Donald Tusk humiliated as EU stalwart failing in Poland, voters say

Donald Tusk

Donald Tusk is accused of failing Polish voters (Image: Getty)

Poland's Centrist PM, Donald Tusk - he of anti-Brexit infamy and Brussels's blue-eyed boy - is failing to deliver on his campaign pledges say his fellow countrymen.

That's according to findings for Polish newspaper Wirtualna Polska by the United Surveys researchers, which discovered over half of respondents think the government is failing to deliver on key promises.

Among voters of the governing parties meanwhile, one quarter are dissatisfied with Tusk. This comes off the back of a failed abortion reform bill which failed thanks to conservative elements within Tusk's motley crew coalition - a coalition which drew together the Left, Centre and Right in order to oust the nationalist Law and Justice party but which is now struggling to push through its own agenda.

For the EU this represents an almighty headache. For Brussels, Tusk is its blue-eyed boy, the man who would unwind years of conservative rule in Catholic Poland, even though Law and Justice won the most votes in last year's election.

The fact the nationalists didn't quite have enough seats to form a government owed more to a sense among the Polish people that they overreached on abortion than to opposition to the flagship anti-immigration policy.

On the strength of Tusk's good word alone, the EU appeared to roll back its sanctions against Poland over what were perceived rule or law violations.

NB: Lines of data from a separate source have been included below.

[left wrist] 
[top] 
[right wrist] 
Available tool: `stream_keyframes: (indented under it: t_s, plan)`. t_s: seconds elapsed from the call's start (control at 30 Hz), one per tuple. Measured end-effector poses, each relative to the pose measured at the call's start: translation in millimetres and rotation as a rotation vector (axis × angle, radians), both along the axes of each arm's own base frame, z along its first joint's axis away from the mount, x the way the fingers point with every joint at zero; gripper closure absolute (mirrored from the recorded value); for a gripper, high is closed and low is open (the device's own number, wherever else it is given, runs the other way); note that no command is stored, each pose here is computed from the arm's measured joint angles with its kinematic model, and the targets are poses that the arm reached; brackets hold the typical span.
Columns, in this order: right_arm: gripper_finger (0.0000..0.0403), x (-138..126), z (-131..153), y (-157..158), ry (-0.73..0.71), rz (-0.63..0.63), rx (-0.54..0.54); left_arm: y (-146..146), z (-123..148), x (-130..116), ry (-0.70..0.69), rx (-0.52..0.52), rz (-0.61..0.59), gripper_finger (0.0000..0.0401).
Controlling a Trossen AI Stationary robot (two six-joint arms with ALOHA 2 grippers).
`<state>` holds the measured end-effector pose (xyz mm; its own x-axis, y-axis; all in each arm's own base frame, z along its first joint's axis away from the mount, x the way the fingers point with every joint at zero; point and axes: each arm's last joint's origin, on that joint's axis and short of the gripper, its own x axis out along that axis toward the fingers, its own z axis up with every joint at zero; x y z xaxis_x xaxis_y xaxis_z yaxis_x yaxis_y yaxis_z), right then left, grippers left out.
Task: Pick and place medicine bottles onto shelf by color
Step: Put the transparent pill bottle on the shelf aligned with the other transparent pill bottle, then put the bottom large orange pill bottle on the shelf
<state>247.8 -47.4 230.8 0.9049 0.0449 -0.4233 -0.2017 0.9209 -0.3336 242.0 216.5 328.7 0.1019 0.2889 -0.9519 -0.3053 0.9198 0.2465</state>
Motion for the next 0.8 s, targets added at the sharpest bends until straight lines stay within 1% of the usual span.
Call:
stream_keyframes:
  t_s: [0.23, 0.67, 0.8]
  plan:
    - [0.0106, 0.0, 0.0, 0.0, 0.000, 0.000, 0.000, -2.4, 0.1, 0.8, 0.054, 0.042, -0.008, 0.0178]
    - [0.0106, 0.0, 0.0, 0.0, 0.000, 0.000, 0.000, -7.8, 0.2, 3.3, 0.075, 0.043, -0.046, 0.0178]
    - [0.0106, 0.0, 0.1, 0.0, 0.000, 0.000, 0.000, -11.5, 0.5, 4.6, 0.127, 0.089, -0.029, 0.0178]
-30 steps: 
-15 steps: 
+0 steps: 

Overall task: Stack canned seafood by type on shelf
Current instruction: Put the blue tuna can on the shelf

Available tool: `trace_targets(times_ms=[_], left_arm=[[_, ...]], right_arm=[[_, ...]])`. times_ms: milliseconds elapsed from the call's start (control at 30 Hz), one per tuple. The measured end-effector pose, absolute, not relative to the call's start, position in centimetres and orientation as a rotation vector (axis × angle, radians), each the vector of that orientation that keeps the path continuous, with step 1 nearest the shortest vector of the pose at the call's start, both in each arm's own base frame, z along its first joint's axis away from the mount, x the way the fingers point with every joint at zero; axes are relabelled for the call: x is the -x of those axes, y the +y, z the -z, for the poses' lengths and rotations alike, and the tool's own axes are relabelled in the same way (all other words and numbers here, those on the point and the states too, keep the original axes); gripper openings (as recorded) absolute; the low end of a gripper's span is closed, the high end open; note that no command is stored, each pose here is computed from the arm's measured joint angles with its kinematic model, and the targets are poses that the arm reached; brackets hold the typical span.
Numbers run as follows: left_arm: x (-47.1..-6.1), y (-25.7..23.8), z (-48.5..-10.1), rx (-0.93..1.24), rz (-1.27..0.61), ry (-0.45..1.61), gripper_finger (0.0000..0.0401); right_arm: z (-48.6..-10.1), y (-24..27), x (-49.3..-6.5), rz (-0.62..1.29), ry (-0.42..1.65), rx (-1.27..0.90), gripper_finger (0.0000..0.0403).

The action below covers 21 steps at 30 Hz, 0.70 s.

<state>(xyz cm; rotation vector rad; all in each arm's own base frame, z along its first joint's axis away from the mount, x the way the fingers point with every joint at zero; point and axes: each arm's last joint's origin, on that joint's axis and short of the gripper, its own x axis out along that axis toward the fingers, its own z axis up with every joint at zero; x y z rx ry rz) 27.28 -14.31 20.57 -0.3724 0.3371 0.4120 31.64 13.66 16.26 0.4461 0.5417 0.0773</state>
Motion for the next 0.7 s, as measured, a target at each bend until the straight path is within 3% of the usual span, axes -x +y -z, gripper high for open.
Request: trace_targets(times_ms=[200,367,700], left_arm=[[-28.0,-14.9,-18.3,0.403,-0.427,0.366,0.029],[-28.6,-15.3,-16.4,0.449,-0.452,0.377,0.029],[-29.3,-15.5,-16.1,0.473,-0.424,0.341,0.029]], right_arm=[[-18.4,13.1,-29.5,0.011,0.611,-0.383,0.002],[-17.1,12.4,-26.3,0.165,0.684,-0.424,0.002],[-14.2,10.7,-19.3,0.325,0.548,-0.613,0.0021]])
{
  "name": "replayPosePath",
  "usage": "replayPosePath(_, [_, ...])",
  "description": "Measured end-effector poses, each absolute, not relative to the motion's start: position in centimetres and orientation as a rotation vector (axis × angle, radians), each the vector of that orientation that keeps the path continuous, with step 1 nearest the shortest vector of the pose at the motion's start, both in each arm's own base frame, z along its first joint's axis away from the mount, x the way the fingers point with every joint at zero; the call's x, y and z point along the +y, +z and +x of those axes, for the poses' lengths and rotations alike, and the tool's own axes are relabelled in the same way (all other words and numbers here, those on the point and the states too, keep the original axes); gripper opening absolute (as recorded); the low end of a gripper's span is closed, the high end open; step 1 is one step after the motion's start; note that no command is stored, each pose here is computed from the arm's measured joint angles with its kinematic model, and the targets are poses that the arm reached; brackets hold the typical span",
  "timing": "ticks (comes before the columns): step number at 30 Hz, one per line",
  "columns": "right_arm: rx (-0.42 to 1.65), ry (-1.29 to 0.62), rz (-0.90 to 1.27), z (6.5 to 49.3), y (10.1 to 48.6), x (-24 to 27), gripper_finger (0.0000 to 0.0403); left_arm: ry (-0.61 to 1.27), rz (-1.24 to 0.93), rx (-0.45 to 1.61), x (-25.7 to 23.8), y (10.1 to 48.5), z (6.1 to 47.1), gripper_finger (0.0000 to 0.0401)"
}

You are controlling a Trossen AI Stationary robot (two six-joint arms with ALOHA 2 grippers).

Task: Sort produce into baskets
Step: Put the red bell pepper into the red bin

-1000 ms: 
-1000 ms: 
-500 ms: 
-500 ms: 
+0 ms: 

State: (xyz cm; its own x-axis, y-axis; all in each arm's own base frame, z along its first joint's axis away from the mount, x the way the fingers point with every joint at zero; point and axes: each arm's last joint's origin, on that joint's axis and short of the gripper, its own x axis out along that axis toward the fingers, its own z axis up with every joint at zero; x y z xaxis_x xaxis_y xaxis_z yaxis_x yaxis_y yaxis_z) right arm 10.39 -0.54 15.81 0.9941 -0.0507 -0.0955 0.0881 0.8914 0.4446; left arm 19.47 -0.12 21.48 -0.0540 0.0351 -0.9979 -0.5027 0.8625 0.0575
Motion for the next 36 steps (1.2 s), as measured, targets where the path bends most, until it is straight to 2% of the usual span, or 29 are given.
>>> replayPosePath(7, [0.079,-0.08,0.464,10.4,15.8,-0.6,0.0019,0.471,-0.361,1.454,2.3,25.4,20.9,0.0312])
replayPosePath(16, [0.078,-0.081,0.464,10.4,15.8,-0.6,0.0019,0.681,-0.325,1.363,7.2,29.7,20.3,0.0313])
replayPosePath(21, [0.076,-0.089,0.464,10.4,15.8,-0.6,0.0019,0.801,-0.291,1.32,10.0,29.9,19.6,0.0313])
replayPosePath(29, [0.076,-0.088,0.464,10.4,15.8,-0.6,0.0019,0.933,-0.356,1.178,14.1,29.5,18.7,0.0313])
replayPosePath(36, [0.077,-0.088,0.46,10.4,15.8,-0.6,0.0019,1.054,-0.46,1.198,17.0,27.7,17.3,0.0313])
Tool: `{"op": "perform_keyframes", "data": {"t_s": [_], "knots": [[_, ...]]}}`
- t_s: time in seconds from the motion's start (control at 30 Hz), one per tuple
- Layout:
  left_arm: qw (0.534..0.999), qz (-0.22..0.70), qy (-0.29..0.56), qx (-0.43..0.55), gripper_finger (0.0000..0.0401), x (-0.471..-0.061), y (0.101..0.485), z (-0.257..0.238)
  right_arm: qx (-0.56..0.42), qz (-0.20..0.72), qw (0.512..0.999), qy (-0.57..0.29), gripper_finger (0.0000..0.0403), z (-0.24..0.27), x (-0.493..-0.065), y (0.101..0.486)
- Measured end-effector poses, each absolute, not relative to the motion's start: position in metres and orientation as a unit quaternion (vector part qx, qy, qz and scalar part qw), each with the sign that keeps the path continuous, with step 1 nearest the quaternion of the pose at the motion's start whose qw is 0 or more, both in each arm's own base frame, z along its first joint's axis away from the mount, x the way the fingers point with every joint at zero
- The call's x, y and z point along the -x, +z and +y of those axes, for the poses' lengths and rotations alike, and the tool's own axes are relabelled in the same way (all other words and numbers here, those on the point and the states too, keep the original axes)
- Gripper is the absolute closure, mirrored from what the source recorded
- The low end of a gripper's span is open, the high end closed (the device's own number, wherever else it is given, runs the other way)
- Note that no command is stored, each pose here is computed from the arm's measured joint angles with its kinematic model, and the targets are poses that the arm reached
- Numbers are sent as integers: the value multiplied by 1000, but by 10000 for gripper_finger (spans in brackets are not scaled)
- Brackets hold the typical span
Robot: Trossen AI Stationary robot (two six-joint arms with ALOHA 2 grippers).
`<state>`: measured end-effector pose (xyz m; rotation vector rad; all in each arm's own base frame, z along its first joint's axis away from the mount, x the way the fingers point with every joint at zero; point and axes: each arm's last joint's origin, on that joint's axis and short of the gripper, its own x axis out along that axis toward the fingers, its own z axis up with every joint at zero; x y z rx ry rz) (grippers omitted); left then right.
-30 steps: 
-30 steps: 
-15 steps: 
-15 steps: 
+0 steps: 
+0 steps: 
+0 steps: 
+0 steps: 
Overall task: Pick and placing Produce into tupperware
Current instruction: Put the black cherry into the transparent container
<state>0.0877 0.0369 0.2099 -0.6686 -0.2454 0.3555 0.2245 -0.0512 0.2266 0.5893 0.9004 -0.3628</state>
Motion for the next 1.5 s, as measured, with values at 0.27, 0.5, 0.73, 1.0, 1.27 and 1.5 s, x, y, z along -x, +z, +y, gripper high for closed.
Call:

Now, however, Brussels may be pausing for thought.

Aside from a failure to pass key legislation, Tusk must appeal to what remains a very conservative country with little appetite for mass immigration or Western European-style political correctness.

How else to explain Tusk's refusal to sign up to the latest EU migration pact, aligning the Centrist anti-Brexiteer for once with Hungary's nationalist leader Viktor Orban.

Moreover, pushbacks against illegal immigrants allegedly weaponised by Belarus into crossing the Polish border have continued, albeit there is no evidence Tusk directly ordered this policy to remain in place.

In fact, another survey by state research agency CBOS also found nearly three-quarters of Poles are against allowing illegal migrants to claim asylum, with not even 20 per cent of Poles in favour.

This, despite the fact the vast majority of migrants enter Poland to move to countries like France and Germany. Indeed, most Poles are even in favour of the government’s move to make it easier for officers to use firearms to guard the border.

In many ways Tusk has the reverse problem to that of Italian PM Giorgia Meloni, or the problem Geert Wilders has in the Netherlands, or the balancing act Marine Le Pen would face if she ever became the President of France.

In the latter instances, these politicians must accommodate their nationalist policies to countries which have moved markedly to the Left on issues such as culture alongside irreversible demographic changes.

By contrast, Tusk - despite his Centrist and pro-EU credentials - must navigate a country which is still very conservative, (by European standards) highly religious, and whose support for the EU is highly transactional rather than emotional.

With his rainbow coalition failing to keep it together, Tusk has an almost insurmountable task on his hands. At the same time, his understandable shift to the Right will give cheerleaders in Brussels a significant wake up call about what kind of country Poland really is and how likely Tusk is to transform it into a cuddly Western European-style progressive state.